Папа вдруг рассвирепел, хотел что-то сказать – но не нашел слов. Взглянув на Маничку, он притих, и, повторив еще раз, менее уверенным голосом: – «а я требую», – съежился и вышел из комнаты.
Для Манички наступили тяжелые дни.
Папа и мама не скрывали ее капризов. Костякова в это время не было в городе – он уехал на сессию. Гости удивлялись, потом снисходительно смеялись, наконец изъявляли сочувствие и желание видеть Маничку.
Маничка сидела в своей комнате, принимала всех равнодушно и повторяла всем одно и то же. Когда видела, что ее решительно не понимают – прибавляла:
– На богомолье мне надо идти.
Многие в городе были уверены, что у Манички тихое помешательство. Этот слух дошел до папа и оскорбил его до глубины души. Он позвал Маничку, кричал, бранился, убеждал и приказывал.
Маничка упорно молчала.
Каждый вечер приходила мама, плакала и умоляла Маничку пожалеть их, не позорить, говорила, что у папа может сделаться удар.
Приближалась весна. Растаял снег, у заборов показалась травка и желтые цветы. На улицах стояла невылазная грязь. Ветлы и сирень зеленели. В доме прокурора было все по-прежнему, только Маничка побледнела и слегка осунулась. Каждый день ее мучили уговорами или насмешками, каждый вечер мама плакала и умоляла выбросить из головы дикую затею.
И в одну весеннюю ночь Маничка вдруг проснулась с живой тоской. Давно уже не тосковала она – и сама удивилась, испугалась этого чувства.
– Что же это? – подумала она, зажигая свечку. – Значит, все напрасно?
Маленькая, робкая, но упрямая мысль вдруг явилась к ней.
– А может быть, и неверно все это? И не нужно? Может быть, надо остаться и жить, как они хотят и как живут сами? Стоит ли бороться?
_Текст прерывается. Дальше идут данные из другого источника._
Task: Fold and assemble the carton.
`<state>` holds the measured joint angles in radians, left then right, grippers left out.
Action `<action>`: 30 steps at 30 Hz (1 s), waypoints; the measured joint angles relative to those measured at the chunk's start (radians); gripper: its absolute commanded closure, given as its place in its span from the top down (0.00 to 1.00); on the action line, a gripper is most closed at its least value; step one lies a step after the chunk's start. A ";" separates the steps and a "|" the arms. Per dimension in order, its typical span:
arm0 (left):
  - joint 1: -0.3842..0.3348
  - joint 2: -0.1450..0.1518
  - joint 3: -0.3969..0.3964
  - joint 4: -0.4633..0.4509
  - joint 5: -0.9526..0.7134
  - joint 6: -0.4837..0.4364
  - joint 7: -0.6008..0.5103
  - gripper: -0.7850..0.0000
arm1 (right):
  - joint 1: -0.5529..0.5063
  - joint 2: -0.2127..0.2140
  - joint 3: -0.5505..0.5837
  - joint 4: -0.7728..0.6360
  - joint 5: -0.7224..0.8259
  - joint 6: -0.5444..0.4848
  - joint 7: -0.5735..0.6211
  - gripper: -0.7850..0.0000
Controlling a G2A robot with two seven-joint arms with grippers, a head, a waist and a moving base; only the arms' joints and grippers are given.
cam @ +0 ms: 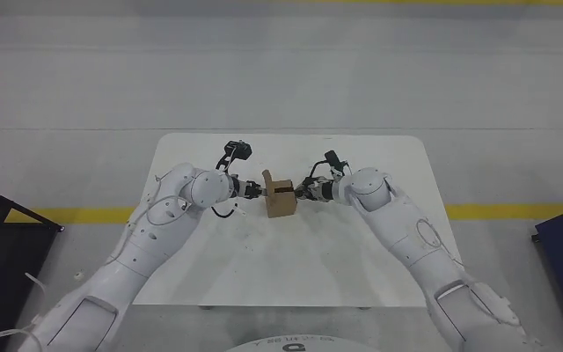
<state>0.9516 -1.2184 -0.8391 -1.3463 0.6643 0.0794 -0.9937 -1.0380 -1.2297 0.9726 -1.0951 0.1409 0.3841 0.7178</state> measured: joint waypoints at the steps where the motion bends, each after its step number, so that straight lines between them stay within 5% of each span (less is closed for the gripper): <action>1: -0.002 -0.001 0.002 0.002 0.001 0.001 -0.002 1.00 | 0.005 -0.003 -0.008 0.006 -0.002 0.000 0.000 0.00; 27: -0.083 -0.052 0.095 0.125 0.020 0.044 -0.071 1.00 | -0.014 -0.010 -0.015 -0.013 -0.019 -0.056 -0.018 0.00; 28: -0.084 -0.053 0.095 0.128 0.021 0.044 -0.070 1.00 | -0.017 -0.009 -0.008 -0.016 -0.014 -0.062 -0.018 0.18; 30: -0.085 -0.055 0.096 0.132 0.022 0.044 -0.069 1.00 | -0.026 -0.005 0.013 -0.024 0.002 -0.085 -0.014 0.31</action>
<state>0.8670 -1.2732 -0.7427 -1.2146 0.6867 0.1229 -1.0630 -1.0642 -1.2342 0.9855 -1.1189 0.1433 0.2996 0.7041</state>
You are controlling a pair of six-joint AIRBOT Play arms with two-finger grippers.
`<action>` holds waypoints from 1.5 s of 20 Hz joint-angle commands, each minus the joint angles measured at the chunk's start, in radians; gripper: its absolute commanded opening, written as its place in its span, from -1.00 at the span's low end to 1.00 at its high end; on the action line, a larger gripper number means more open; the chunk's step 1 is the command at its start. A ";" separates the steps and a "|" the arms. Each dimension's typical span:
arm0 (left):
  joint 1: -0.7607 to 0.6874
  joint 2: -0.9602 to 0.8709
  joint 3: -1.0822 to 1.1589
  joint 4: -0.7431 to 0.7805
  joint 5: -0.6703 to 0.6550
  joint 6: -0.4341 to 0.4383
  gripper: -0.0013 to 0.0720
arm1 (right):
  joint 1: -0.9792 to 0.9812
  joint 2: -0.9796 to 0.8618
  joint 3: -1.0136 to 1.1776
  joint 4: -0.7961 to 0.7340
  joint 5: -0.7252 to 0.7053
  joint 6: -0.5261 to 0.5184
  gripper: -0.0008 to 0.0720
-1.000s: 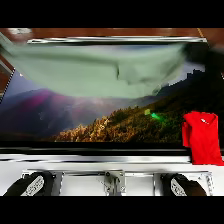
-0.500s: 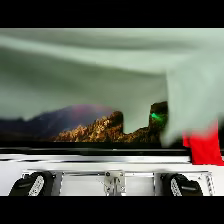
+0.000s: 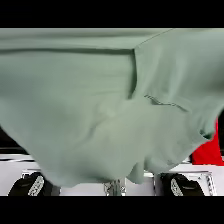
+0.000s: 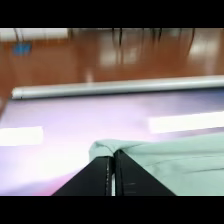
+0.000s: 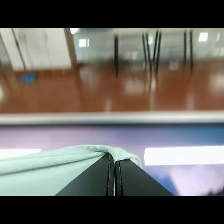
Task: Fold the shirts.
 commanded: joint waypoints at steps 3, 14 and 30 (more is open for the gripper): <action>0.001 -0.237 -0.149 0.037 -0.078 0.006 -0.88 | 0.013 -0.325 -0.084 0.013 0.242 0.023 -0.82; -0.053 -0.838 -0.174 -0.016 0.351 0.006 -0.87 | 0.224 -0.914 -0.161 0.015 -0.639 -0.002 -0.82; -0.066 -1.059 -0.125 0.012 0.116 -0.020 -0.87 | 0.223 -1.024 -0.161 -0.074 -0.185 0.153 -0.82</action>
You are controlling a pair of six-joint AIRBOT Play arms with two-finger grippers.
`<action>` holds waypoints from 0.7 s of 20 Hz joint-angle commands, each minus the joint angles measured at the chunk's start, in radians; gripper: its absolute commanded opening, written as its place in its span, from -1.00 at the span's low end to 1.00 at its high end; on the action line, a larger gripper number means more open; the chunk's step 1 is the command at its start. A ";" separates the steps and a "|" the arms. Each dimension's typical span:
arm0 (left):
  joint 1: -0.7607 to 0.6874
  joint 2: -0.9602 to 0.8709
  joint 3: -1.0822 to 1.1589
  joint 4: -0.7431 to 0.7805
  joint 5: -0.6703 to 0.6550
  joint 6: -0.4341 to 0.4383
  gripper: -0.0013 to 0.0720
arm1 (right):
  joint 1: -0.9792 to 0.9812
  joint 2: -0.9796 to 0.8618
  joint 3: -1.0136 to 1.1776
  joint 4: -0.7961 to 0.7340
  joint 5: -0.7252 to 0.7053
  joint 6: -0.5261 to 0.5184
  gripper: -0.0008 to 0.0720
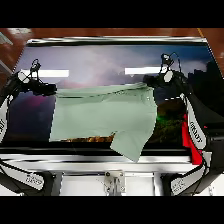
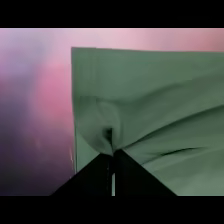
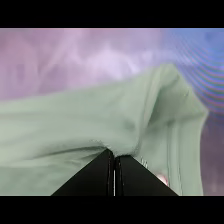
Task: Fold the shirts.
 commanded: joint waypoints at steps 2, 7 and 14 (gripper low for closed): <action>0.008 -0.010 0.046 0.073 -0.256 0.000 -0.87 | -0.001 0.018 0.000 -0.071 0.367 0.057 -0.82; -0.021 -0.067 0.044 0.079 -0.413 -0.006 -0.88 | 0.001 -0.020 -0.007 -0.071 0.429 0.103 -0.82; 0.000 -0.071 0.095 0.090 -0.492 -0.078 0.57 | -0.001 0.026 -0.007 -0.069 0.428 0.043 0.46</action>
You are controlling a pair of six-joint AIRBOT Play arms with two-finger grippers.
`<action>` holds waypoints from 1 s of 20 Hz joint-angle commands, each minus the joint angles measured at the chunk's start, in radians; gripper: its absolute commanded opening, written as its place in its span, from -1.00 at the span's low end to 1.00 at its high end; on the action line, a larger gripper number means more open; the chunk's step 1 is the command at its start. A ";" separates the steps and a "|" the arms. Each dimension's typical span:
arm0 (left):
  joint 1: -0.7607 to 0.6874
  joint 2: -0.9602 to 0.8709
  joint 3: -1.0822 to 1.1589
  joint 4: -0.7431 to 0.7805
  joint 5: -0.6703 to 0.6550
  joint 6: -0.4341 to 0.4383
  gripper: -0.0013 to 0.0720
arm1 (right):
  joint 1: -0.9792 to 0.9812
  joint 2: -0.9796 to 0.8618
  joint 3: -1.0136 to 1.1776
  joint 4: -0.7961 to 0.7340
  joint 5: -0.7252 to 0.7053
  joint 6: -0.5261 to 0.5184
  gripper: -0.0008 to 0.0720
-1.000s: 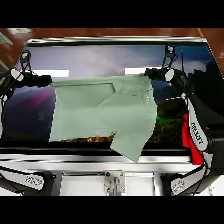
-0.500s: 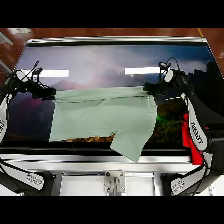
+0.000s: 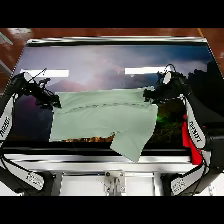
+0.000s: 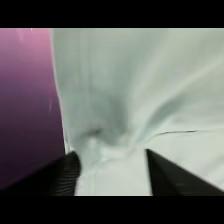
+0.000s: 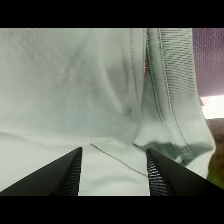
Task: Fold the shirts.
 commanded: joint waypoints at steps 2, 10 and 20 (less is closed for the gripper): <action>0.061 0.038 0.101 0.011 -0.161 0.023 0.57 | -0.001 0.122 0.000 -0.121 0.095 -0.108 0.46; 0.357 0.421 -0.411 -0.169 -0.164 0.132 0.96 | -0.321 0.393 -0.154 -0.027 0.439 -0.205 0.83; 0.422 0.508 -0.868 -0.306 0.203 0.219 0.96 | -0.396 0.434 -0.452 0.166 0.217 -0.257 0.83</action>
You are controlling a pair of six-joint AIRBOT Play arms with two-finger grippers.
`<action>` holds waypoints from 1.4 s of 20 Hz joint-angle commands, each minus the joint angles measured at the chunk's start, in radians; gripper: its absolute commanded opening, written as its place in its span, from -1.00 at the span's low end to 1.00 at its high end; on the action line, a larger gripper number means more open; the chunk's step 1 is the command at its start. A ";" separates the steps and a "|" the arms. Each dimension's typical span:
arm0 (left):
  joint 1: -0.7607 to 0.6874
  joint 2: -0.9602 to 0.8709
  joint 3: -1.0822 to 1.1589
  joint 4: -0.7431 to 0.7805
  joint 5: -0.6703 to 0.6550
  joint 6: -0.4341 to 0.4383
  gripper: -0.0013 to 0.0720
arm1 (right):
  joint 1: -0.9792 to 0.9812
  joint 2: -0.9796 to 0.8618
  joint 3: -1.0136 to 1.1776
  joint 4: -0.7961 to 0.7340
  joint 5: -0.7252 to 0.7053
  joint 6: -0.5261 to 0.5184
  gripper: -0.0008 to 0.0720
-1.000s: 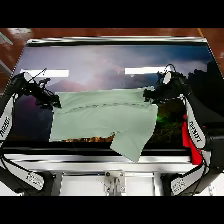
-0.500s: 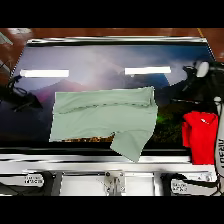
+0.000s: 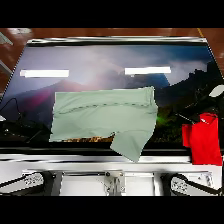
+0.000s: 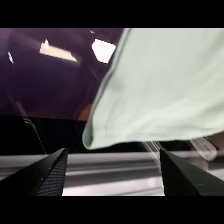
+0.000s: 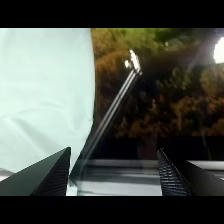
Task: Fold the shirts.
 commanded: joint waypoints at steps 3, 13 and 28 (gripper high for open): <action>-0.024 0.008 -0.055 -0.070 0.140 0.016 0.96 | -0.008 0.005 -0.044 0.032 -0.068 -0.009 0.83; -0.105 -0.006 -0.117 -0.140 0.206 0.018 0.35 | -0.008 0.005 -0.044 0.063 -0.058 0.008 0.83; -0.110 0.019 -0.092 -0.144 0.111 0.114 -0.88 | 0.217 0.012 -0.379 0.118 -0.110 -0.019 0.82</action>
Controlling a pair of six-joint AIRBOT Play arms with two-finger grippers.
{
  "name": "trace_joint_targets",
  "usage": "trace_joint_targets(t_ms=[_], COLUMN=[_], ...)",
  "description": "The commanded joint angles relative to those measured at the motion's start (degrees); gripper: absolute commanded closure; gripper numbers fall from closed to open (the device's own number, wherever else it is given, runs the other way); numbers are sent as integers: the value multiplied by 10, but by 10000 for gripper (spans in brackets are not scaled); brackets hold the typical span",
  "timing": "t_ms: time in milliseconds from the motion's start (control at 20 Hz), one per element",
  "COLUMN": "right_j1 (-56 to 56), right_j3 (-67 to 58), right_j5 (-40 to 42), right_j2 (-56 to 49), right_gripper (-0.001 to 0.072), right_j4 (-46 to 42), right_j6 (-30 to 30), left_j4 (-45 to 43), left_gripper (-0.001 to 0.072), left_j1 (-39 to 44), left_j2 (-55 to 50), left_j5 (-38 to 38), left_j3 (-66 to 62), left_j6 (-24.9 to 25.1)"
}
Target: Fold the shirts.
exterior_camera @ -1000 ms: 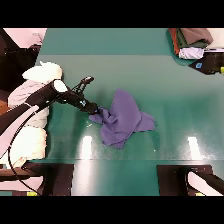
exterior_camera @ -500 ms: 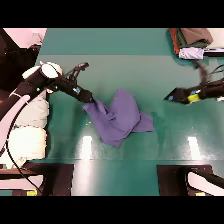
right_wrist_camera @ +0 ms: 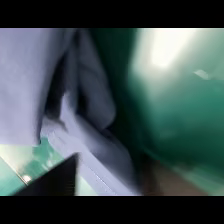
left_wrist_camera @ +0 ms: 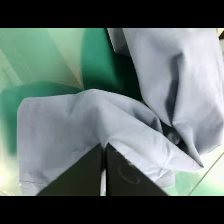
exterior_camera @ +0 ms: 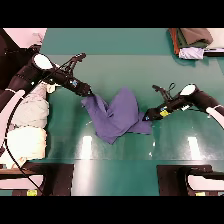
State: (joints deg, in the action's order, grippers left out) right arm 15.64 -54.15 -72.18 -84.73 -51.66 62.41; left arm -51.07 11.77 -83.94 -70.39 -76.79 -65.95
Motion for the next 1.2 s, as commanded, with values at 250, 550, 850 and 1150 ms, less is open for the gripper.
trace_joint_targets(t_ms=[250,550,850,1150], right_j1=[-13,-115,-174,-225], right_j3=[-38,-229,-374,-468], right_j5=[14,19,52,30], right_j2=[68,249,355,394], right_gripper=[700,700,700,700], right_j4=[-88,-205,-204,-204], right_j6=[44,117,117,117], left_j4=[-88,-150,-150,-155], left_gripper=[688,687,687,687], left_j1=[-8,-34,-34,-34], left_j2=[56,183,259,275], left_j5=[14,9,9,6], left_j3=[-78,-256,-344,-382], left_j6=[-28,-30,-31,-31])
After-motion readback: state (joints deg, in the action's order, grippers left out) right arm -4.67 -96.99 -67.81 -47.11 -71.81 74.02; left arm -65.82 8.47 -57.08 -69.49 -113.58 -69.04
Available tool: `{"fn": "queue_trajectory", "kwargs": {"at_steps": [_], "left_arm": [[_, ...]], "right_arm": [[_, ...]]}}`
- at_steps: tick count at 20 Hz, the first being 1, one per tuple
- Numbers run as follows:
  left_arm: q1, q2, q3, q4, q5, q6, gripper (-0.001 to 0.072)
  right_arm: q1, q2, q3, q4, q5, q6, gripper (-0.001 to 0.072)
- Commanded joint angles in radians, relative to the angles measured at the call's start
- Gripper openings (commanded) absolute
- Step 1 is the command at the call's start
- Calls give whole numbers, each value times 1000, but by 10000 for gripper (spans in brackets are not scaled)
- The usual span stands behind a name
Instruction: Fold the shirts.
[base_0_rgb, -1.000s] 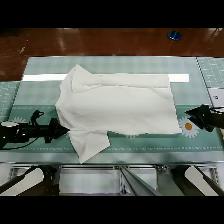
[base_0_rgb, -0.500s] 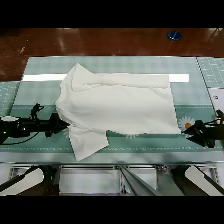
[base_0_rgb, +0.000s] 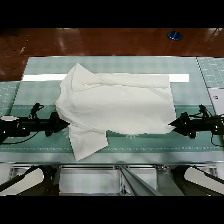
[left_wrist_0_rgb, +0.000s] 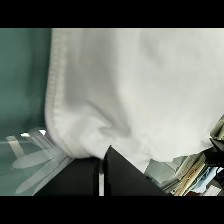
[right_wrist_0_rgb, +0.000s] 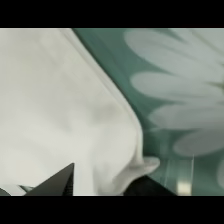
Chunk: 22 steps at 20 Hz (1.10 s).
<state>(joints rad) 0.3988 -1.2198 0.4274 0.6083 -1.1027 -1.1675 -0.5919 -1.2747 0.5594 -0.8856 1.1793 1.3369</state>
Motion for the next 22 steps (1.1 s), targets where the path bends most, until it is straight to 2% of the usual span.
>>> {"fn": "queue_trajectory", "kwargs": {"at_steps": [1,2,5,8,11,15,18,22], "left_arm": [[0,-1,5,-18,20,8,24],[0,0,23,-24,15,8,24],[0,28,195,-62,-63,8,23],[0,119,497,-185,-103,3,23],[5,198,849,-177,-102,-38,23],[35,315,1213,26,-106,-150,23],[40,492,1261,286,-105,-233,23],[-14,711,1261,616,-103,-280,23]], "right_arm": [[69,-45,14,154,-100,-73,113],[97,-45,35,195,-86,-124,22],[201,-23,238,210,34,-145,21],[291,61,574,179,51,-68,21],[312,137,930,112,53,5,21],[312,297,1196,-3,95,51,21],[312,480,1210,-42,137,50,21],[312,673,1210,-148,187,96,21]]}}
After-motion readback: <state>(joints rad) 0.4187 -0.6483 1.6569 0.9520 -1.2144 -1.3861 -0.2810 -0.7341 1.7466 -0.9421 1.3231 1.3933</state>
Права ли я?
Это продолжалось одно мгновенье.
Когда Маничка сознала свою мысль, она села на постели и начала быстро одеваться. Она поняла, что это – силы оставляют ее, что все погибает и она может уступить. Надо кончить сразу. Нельзя медлить.
Она тихо оделась, разбудила Анфису, спящую на полу, и велела ей собираться. Анфиса ничего не поняла, но она привыкла повиноваться Маничке.
Маничка села за стол и своим детским, неумелым почерком написала записку:
«Мама, папа – я пока буду в Троицком монастыре у тети, а здесь я вас мучаю и вообще нельзя мне быть здесь. Отпустите меня на богомолье охотно, я для вас прошу. Со мной Анфиса тоже пойдет, то есть она сама по себе, а не для меня, но по одной дороге. Это я сделаю для вашего успокоения. Отпустите меня. Я ведь все равно пойду. Мама, если можете, поймите, что надо ничего не желать и ничем не огорчаться, и любить другого, как самого себя. Если можно сказать: люблю себя! Тогда можно и про другого сказать: люблю его. Прощайте мама. Прощайте папа».
Осторожно, никем не замеченные, Анфиса и Маничка вышли из дому в сад, а оттуда на улицу. Весеннее небо светлело. Звезды мерцали слабые, точно утомленные. Пахло сыростью, землей, раскрытыми почками. Откуда-то из-за реки, издалека, неслась чуть слышная песня. Ветер стих.
Маничка равнодушно и гордо взглянула на белеющее небо, на пустые улицы и еще обнаженные деревья сада. Наконец, она была свободна. Ничто не имело теперь над ней власти: ни природа, ни люди. Она все оставляла за собою.